Além de arriscado, representantes de um futuro governo fazerem contato com autoridades estrangeiras sem o aval do atual seria uma violação das instituições democráticas, segundo Eliot Cohen, ex-conselheiro do Departamento de Estado no governo de George W. Bush. “Não tem como ser apropriado usar um sistema de comunicações de um governo hostil para evitar que nosso governo fique sabendo”, criticou Cohen.

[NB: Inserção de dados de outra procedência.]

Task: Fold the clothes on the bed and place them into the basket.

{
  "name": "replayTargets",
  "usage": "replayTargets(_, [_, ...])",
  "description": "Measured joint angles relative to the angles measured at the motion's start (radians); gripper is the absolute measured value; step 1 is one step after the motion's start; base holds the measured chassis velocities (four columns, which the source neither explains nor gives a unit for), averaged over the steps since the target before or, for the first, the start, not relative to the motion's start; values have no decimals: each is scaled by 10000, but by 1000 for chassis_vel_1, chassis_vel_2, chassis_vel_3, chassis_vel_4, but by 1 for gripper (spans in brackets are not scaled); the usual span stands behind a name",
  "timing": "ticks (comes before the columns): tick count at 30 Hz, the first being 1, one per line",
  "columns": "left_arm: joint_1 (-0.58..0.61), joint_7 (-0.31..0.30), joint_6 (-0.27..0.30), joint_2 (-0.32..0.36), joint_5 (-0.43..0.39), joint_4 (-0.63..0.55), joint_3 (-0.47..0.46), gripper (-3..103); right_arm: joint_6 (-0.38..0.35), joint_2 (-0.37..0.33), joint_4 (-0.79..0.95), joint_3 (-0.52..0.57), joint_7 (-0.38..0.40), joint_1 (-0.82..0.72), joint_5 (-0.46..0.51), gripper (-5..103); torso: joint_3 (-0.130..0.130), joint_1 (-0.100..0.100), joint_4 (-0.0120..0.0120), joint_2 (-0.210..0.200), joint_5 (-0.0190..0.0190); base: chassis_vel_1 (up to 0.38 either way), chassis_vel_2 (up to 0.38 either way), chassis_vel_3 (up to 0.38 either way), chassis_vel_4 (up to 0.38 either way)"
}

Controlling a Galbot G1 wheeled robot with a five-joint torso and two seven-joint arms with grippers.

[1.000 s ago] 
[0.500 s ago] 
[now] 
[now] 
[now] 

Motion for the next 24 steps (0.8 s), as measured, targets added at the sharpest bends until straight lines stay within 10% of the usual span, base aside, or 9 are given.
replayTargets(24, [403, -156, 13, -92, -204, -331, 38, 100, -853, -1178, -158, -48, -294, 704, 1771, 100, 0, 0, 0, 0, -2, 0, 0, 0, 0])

Para Jon Finer, funcionário do Departamento de Estado no governo Obama, o pedido de Kushner mostra que “a equipe de Trump tem menos confiança no governo americano do que em um adversário estrangeiro que minou as eleições” dos EUA. Finer completou: “A pergunta do milhão é que questão era tão urgente e sensível que o presidente precisasse lidar com ela dessa forma”.

Não se sabe ao certo. Entretanto, uma reportagem de março do jornal The New York Times mostra a amplitude dos interesses de Kushner, cuja família é proprietária, como Trump, de um bilionário império imobiliário. Segundo o jornal, o marido de Ivanka Trump se reuniu em dezembro com Sergey Gorkov, CEO do Vnesheconombank. Gorkov foi nomeado por Putin em janeiro de 2016 para a equipe de restruturação do banco estatal.

O Vnesheconombank está entre as empresas sob sanções dos EUA, por causa da anexação da Crimeia pela Rússia em 2014 e do apoio de Moscou aos separatistas russos no leste da Ucrânia. Trump se disse a favor da anexação.

O banco havia ajudado na construção do Trump International Hotel and Tower de Toronto, um empreendimento da empresa do atual presidente. Segundo The Wall Street Journal, a instituição comprou US$ 850 milhões em ações de uma siderúrgica ucraniana do bilionário canadense de origem russa Alexander Schnaider, que estava construindo o edifício de 65 andares.

A reunião entre Kushner e Gorkov coincidiu com o período em que o genro do presidente estava procurando investidores para um prédio de escritórios de sua família na 5.ª Avenida, em Nova York. Esse empreendimento por sua vez é financiado pelo Grupo de Seguros Anbang, que tem ligações com o governo chinês. No dia 16 de novembro, uma semana depois da eleição de seu sogro, Kushner jantou em Nova York com Wu Xiaohui, presidente do Anbang, segundo o Times.

Ao preencher o questionário para a verificação de seus antecedentes pelo FBI — requisito na nomeação de cargos federais de alto escalão —, Kushner aparentemente não revelou esses contatos. “Acho que deveria haver uma revisão da verificação de antecedentes dele, para saber se ele foi sincero”, considera o líder democrata no Comitê de Inteligência da Câmara dos Deputados, Adam Schiff. “Se não foi, não tem como ele manter a aprovação da nomeação dele.” O deputado de oposição disse que espera que o genro do presidente venha prestar esclarecimentos ao comitê.

Trump não respondeu especificamente a essas denúncias. Mas, numa série de tuítes depois de voltar da Europa, ele escreveu, no domingo: “É minha opinião que muitos vazamentos que saem da Casa Branca são mentiras fabricadas inventadas pela mídia da #FakeNews”.

Pelo menos as notícias de que Trump preparava mudanças em sua assessoria de imprensa não eram falsas: o diretor de Comunicações da Casa Branca, Michael Dubke, renunciou nesta terça-feira, alegando razões “pessoais”. Quando as notícias são ruins, é comum os políticos culparem a imprensa e suas próprias equipes de comunicação. Mas usar o canal de comunicação de um país rival para se esconder de adversários políticos internos — isso é inédito.